34 「おいで」(3)
自室に入る。
ドアを閉めた。
暗い部屋の中で、辺りを見渡す。
電気をつける気にはなれなかった。
このままこの暗闇に、沈んでしまいたかった。
落ち込んでるのはしょうがないけど。
落ち込んでる自分が悲しかった。
あたしのところには来てくれない人のことで。
あたしじゃない人の誕生日を祝っている人のことで。
あたし、尚を取られたような気分になっちゃってるんだ。
あたしのものなんかじゃないのに。
きっと、もともとあたしのものだったことなんてないのに。
他人のものを欲しがる自分が悲しかった。
床に座り込む。
目の前は、薄ぼんやりとした暗闇で覆われていた。
しんと静まり返ったデスクやベッド、本棚なんかが、この部屋の主を待ってじっとしている。
尚からもらったキーホルダーや髪飾りは、デスクの引き出しの中に、大事にしまってある。

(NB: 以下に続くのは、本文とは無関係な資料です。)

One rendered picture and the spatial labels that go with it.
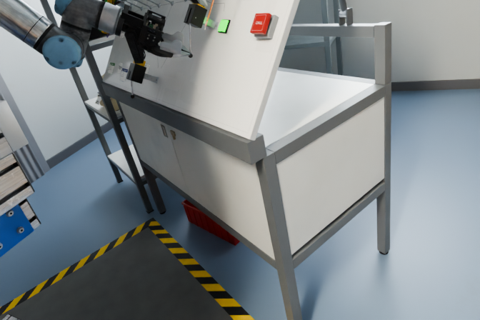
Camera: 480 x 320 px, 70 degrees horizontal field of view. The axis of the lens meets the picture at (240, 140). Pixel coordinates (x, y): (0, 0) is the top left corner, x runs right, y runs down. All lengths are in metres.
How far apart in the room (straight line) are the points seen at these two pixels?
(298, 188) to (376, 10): 2.39
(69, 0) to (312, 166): 0.79
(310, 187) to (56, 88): 2.81
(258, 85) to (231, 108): 0.11
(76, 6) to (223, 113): 0.46
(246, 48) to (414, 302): 1.15
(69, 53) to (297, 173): 0.66
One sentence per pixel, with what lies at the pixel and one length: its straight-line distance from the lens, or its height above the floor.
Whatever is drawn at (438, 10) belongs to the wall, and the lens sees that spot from 3.23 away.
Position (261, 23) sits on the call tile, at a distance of 0.88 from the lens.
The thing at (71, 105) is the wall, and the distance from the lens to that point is 3.58.
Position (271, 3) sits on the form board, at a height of 1.15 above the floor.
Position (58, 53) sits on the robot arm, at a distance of 0.89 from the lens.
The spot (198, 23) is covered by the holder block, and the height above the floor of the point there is 1.12.
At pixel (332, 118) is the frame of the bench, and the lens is 1.06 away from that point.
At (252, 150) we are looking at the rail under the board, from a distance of 0.85.
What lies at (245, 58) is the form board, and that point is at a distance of 0.93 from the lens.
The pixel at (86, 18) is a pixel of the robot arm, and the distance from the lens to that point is 1.02.
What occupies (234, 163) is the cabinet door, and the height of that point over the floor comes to 0.73.
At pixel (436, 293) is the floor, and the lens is 1.63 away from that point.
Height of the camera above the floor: 1.25
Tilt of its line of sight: 26 degrees down
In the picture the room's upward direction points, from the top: 12 degrees counter-clockwise
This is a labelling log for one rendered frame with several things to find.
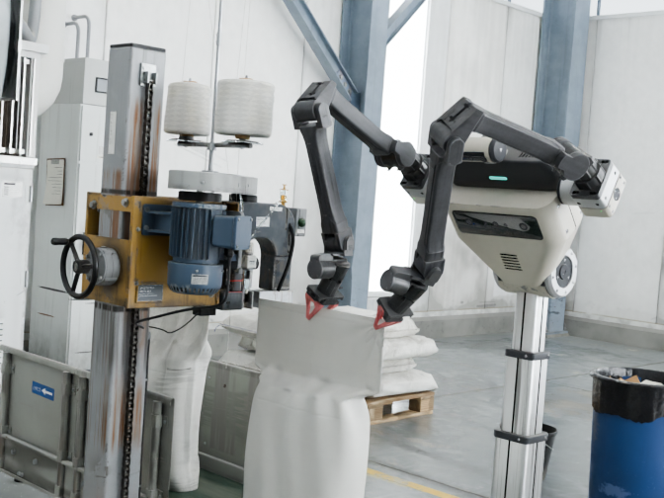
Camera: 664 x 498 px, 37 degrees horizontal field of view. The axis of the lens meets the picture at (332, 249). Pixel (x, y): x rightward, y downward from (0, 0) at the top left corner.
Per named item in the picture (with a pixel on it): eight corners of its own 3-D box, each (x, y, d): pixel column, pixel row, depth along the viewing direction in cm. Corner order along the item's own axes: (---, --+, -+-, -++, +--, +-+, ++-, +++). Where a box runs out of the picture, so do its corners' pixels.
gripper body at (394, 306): (373, 300, 269) (390, 284, 265) (398, 299, 276) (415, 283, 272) (385, 320, 266) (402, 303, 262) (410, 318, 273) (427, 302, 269)
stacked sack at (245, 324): (338, 337, 636) (340, 314, 635) (257, 342, 591) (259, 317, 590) (293, 328, 667) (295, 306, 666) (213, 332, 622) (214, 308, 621)
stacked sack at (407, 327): (423, 338, 656) (425, 316, 655) (379, 342, 625) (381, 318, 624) (349, 324, 702) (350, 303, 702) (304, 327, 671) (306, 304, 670)
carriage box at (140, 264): (220, 305, 299) (227, 201, 297) (124, 309, 275) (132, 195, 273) (170, 295, 316) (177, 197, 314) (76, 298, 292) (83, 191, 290)
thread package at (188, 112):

借りっぱなしのゲームや貸す予定だった漫画が目に留まる。
この部屋は、尚の思い出ばっかりだ。
息をするのも辛くなってしまう。
その時だった。
パカパカと、窓の外が光った。
拓真の合図だ。
「…………」
カーテンをじっと見る。
電気は消してあるから、いるのがわかるわけないのに。
けど、それだけ何か重要な用事があるんじゃないか、なんて、カーテンをさっくりと開ける。
するとそこには、いつも通りの拓真の顔があった。
ガラッ。
拓真の部屋の窓が開いたので、こちらの窓も開け、顔を出した。
拓真の顔はいつも通りだった。
いや、最近、おかしくなった拓真しか見ていなかったので、今日は久しぶりに見たローテンションの拓真と言っても差し支えなさそうだった。
「お前、今日誕生日だろ?昨日、本屋行ってきて……」
と、ここまで言ったところで、拓真はあたしの様子を見るのに言葉を途切らせた。
「あ、誕生日……」
何か受け答えしようと出した声は、思った以上に掠れて、声にならなくなっていた。
「今日……、友達が……っ」
取り繕おうとしたけれど、上手くいかない。
拓真は、少し眉を曇らせて、あたしの顔を眺めていた。
目の前が潤む。
泣くわけにいかない。
こんなところで、泣くわけにいかないのに。
それでも、止めたいときに涙は止まらず、拓真がじっと見ている前で、涙がぽろぽろとこぼれるのだった。
沈黙が痛い。
拓真を困らせてる。
「おいで」
その声が耳に届いて、パッと顔を上げた。
「たく……まぁ……」
その伸ばされた手に、縋りつくように手を重ねた。
いつものように思いっきり飛んで、拓真の部屋へジャンプする。
それは必然的に、拓真の腕の中へ飛び込んでいくジャンプだった。
拓真の息を吐く音が、耳を掠めた。
体温を感じることが出来るほどの距離だった。
ポロポロと止まらない涙に気遣ってか、拓真はあたしをきゅっと抱きしめる。
その温かさに、あたしの涙は、また溢れ出したんだ。
そんなわけで、拓真がお相手なのでした。